56-19 Evaluating the Role of Nonuse Values in Estimating the Benefits of a National Closed-Cycle-Cooling Retrofit Requirement
Currently, the only methods available for estimating nonuse values are survey-based techniques that ask respondents to value, choose, rate, or rank natural resource services in a hypothetical context. Because these methods rely on respondents stated intentions and not their actual choices, the reliability of this approach for providing meaningful estimates for policy decisions is questionable. The relevant literature has long noted and thoroughly documented the difference between people’s stated intentions and actual behaviors. With respect to evaluating the benefits of a national retrofit requirement, preliminary investigations suggest extreme sensitivity of aggregate benefits to relatively small changes in willingness-to-pay (WTP) estimates (WTP is the metric used to develop nonuse values). The corresponding imprecision in aggregated nonuse-value estimates may be the difference between a national rule that is justified on a benefit-cost basis and one that is not.

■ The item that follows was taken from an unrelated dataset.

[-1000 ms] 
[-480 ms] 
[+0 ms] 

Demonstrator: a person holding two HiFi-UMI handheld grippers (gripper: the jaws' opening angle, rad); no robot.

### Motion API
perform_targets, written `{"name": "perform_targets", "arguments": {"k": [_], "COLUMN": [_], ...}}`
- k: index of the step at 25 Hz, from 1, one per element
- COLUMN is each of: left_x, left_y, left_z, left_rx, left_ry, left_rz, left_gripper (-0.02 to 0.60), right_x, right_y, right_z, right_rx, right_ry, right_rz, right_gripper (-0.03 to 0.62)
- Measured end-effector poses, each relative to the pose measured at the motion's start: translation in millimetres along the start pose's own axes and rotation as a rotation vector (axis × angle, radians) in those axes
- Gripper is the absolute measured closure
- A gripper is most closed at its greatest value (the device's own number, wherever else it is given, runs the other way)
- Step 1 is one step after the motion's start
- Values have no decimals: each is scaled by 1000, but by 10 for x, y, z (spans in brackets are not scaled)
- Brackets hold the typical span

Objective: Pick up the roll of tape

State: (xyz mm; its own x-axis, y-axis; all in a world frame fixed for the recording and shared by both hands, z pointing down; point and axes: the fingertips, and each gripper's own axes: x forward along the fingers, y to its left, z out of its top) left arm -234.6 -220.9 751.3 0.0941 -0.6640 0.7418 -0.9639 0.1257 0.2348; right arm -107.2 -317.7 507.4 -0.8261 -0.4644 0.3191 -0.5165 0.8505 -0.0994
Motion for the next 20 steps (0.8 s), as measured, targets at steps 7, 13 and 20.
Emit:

The causes of imprecision can be categorized in the following three general areas:
- Survey Instrument and Sampling Approach
- Incorporating Statistical Uncertainty into the Experimental Design
- Weighting and Extrapolation of Survey Results
This presentation discusses the potential causes and implication of imprecision in each of these areas and identifies ways that they can be addressed to improve the potential validity of national estimates.